→ **Brief**:
Reproduce, exactly and in full, only the lines below from the one containing "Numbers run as" through the one containing "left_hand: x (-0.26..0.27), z".

→ **Raw data**:
......
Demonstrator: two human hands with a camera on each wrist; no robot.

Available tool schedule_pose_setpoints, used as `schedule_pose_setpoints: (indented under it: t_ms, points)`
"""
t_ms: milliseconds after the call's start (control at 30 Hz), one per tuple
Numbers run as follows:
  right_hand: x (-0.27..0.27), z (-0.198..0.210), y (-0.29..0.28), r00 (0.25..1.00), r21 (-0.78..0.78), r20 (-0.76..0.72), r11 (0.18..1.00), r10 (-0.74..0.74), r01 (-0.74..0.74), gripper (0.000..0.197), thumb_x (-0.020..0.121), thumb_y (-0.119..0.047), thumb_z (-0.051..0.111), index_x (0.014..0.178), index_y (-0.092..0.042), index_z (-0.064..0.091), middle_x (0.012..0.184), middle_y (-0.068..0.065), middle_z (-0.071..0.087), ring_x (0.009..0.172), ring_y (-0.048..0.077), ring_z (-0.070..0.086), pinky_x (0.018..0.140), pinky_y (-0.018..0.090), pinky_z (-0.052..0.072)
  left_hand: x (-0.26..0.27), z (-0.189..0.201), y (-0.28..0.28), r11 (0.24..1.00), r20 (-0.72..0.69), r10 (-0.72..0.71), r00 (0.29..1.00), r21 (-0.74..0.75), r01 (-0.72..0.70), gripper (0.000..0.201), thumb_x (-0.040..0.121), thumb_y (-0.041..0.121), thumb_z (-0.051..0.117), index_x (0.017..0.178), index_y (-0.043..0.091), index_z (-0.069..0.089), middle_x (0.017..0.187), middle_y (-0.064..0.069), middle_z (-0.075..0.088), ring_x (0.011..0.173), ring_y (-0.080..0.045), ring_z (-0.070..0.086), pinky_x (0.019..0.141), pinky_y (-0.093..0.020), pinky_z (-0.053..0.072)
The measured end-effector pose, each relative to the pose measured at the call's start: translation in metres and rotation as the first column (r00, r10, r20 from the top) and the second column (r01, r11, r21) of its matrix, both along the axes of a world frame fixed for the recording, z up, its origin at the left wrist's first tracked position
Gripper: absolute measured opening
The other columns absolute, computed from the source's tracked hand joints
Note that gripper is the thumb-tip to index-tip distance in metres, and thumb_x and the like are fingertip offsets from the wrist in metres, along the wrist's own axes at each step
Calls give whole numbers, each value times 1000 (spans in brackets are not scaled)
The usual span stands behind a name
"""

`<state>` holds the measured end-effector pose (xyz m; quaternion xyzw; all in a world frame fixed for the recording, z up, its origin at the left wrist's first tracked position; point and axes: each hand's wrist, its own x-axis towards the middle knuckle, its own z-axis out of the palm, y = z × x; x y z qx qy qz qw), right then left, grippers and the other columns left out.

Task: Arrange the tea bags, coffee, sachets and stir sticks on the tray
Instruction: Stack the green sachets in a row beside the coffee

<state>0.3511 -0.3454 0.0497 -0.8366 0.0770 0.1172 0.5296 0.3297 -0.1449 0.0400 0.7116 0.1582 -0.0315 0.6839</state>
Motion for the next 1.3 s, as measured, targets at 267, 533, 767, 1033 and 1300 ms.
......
→ **Your response**:
Numbers run as follows:
  right_hand: x (-0.27..0.27), z (-0.198..0.210), y (-0.29..0.28), r00 (0.25..1.00), r21 (-0.78..0.78), r20 (-0.76..0.72), r11 (0.18..1.00), r10 (-0.74..0.74), r01 (-0.74..0.74), gripper (0.000..0.197), thumb_x (-0.020..0.121), thumb_y (-0.119..0.047), thumb_z (-0.051..0.111), index_x (0.014..0.178), index_y (-0.092..0.042), index_z (-0.064..0.091), middle_x (0.012..0.184), middle_y (-0.068..0.065), middle_z (-0.071..0.087), ring_x (0.009..0.172), ring_y (-0.048..0.077), ring_z (-0.070..0.086), pinky_x (0.018..0.140), pinky_y (-0.018..0.090), pinky_z (-0.052..0.072)
  left_hand: x (-0.26..0.27), z (-0.189..0.201), y (-0.28..0.28), r11 (0.24..1.00), r20 (-0.72..0.69), r10 (-0.72..0.71), r00 (0.29..1.00), r21 (-0.74..0.75), r01 (-0.72..0.70), gripper (0.000..0.201), thumb_x (-0.040..0.121), thumb_y (-0.041..0.121), thumb_z (-0.051..0.117), index_x (0.017..0.178), index_y (-0.043..0.091), index_z (-0.069..0.089), middle_x (0.017..0.187), middle_y (-0.064..0.069), middle_z (-0.075..0.088), ring_x (0.011..0.173), ring_y (-0.080..0.045), ring_z (-0.070..0.086), pinky_x (0.019..0.141), pinky_y (-0.093..0.020), pinky_z (-0.053..0.072)

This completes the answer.